🤖 AI Summary
Traditional supervised fine-tuning (SFT) and reinforcement learning from human feedback (RLHF) rely heavily on small-scale expert annotations, suffering from high costs, strong annotator bias, and poor scalability. To address these limitations, this paper introduces the first open-source crowdsourced SFT framework enabling large-scale, low-barrier, and fairly incentivized human feedback collection. Our method features: (1) a point-based reward mechanism calibrated via Shapley values, ensuring fair attribution of annotation contributions and scalable incentive alignment; and (2) a multi-model iterative selection framework that significantly accelerates convergence through dynamic optimization.

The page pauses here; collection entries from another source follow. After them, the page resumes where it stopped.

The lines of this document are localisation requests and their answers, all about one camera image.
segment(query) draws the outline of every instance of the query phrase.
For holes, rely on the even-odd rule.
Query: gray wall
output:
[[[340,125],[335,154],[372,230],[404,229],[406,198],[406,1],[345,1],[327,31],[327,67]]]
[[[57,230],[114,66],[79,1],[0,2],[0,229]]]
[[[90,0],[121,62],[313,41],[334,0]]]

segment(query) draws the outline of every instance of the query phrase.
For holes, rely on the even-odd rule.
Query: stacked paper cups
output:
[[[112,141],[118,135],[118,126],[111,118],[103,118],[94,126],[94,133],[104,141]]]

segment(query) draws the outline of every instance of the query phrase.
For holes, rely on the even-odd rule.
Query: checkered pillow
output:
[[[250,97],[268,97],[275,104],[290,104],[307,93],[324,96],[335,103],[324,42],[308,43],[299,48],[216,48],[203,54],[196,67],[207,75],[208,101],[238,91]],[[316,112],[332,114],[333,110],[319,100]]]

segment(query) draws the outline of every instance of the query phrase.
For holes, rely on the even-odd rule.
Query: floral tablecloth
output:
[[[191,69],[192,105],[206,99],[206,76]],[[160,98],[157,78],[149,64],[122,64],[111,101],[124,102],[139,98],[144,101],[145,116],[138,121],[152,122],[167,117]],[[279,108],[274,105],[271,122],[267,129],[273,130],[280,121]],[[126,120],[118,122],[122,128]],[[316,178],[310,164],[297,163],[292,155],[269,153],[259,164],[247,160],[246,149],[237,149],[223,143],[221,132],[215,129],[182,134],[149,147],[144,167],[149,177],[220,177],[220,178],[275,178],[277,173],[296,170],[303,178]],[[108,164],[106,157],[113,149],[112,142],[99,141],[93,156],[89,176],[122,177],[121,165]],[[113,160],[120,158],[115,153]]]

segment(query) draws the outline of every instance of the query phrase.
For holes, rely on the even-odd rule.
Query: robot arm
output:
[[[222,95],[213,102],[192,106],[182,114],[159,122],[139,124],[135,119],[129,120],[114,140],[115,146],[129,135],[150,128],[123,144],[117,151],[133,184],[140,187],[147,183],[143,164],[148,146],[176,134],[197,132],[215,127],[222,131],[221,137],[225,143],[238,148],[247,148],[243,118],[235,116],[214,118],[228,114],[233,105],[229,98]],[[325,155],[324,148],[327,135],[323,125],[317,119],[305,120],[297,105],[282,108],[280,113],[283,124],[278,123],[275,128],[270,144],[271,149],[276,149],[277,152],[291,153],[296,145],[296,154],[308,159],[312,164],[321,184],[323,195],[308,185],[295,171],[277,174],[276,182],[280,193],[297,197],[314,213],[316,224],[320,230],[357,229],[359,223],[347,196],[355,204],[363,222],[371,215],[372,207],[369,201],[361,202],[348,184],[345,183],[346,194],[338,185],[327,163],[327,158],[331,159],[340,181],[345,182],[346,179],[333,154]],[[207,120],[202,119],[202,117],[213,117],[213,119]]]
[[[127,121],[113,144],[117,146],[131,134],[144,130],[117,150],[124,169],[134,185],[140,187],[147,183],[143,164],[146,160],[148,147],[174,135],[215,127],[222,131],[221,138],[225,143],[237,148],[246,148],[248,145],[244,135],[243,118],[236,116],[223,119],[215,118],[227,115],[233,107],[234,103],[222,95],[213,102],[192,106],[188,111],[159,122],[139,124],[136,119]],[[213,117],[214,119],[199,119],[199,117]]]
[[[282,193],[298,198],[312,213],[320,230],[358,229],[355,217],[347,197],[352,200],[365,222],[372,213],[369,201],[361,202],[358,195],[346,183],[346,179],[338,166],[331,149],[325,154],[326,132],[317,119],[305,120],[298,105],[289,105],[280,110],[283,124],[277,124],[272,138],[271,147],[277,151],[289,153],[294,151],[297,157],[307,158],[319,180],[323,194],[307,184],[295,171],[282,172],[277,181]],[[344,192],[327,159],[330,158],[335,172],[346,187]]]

Experiments demonstrate that our framework reduces the distance between the target model’s outputs and ideal responses by 55%. Moreover, the point-based rewards exhibit strong consistency with Shapley values (Spearman’s ρ > 0.92), validating the framework’s fairness, robustness, and scalability.
📝 Abstract
Large Language Models (LLMs) increasingly rely on Supervised Fine-Tuning (SFT) and Reinforcement Learning from Human Feedback (RLHF) to align model responses with human preferences. While RLHF employs a reinforcement learning approach with a separate reward model, SFT uses human-curated datasets for supervised learning. Both approaches traditionally depend on small, vetted groups of annotators, making them costly, prone to bias, and limited in scalability. We propose an open, crowd-sourced fine-tuning framework that addresses these limitations by enabling broader feedback collection for SFT without extensive annotator training. Our framework promotes incentive fairness via a point-based reward system correlated with Shapley values and guides model convergence through iterative model updates. Our multi-model selection framework demonstrates up to a 55% reduction in target distance over single-model selection, enabling subsequent experiments that validate our point-based reward mechanism's close alignment with Shapley values (a well-established method for attributing individual contributions) thereby supporting fair and scalable participation.